Information shown —
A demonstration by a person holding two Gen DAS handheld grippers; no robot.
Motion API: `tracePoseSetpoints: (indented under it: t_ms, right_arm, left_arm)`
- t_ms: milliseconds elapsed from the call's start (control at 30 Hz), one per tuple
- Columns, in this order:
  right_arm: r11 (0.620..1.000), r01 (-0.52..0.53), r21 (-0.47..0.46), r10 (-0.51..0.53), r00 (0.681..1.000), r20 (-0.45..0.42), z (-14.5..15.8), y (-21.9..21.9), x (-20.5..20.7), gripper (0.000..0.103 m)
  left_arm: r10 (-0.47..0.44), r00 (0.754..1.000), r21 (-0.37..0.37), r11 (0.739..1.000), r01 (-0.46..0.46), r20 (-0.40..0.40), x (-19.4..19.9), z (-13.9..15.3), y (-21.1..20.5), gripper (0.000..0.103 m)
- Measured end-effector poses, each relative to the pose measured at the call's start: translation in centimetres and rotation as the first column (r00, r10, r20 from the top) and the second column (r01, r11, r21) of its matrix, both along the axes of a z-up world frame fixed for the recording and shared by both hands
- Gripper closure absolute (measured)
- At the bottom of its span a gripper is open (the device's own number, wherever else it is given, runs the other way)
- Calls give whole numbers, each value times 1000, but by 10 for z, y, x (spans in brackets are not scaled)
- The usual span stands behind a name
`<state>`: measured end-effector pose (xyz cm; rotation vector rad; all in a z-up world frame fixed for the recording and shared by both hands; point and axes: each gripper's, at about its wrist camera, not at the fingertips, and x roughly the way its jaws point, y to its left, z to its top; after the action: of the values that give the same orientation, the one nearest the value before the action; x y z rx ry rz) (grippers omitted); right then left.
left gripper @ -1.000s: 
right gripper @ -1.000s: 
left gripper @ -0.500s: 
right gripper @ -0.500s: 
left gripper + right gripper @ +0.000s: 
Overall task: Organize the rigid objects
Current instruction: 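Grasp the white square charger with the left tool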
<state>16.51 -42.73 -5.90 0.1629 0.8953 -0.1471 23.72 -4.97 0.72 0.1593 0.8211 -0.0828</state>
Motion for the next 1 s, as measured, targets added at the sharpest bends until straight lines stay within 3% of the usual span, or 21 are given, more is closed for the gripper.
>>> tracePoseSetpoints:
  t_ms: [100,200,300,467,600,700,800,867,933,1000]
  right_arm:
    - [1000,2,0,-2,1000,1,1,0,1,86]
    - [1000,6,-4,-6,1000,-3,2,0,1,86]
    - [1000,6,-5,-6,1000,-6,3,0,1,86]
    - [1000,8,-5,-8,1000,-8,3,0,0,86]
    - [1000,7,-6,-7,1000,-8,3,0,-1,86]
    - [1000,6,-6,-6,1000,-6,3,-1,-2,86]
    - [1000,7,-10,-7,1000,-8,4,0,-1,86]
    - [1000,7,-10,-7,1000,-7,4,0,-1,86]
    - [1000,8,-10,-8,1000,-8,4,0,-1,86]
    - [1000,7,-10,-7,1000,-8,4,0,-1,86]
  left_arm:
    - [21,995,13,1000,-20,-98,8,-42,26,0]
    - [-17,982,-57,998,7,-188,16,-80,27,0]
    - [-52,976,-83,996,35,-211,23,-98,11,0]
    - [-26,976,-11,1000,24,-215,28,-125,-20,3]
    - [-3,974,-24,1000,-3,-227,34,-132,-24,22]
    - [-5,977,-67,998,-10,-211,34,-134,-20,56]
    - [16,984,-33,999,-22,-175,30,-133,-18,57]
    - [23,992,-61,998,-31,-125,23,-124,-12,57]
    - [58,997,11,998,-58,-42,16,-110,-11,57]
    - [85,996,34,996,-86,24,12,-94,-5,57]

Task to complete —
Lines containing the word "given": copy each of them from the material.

Answer to the problem —
- At the bottom of its span a gripper is open (the device's own number, wherever else it is given, runs the other way)
Motion for the next 1 s, as measured, targets added at the sharpest bends until straight lines stay within 3% of the usual span, or 21 are given, more is closed for the gripper.

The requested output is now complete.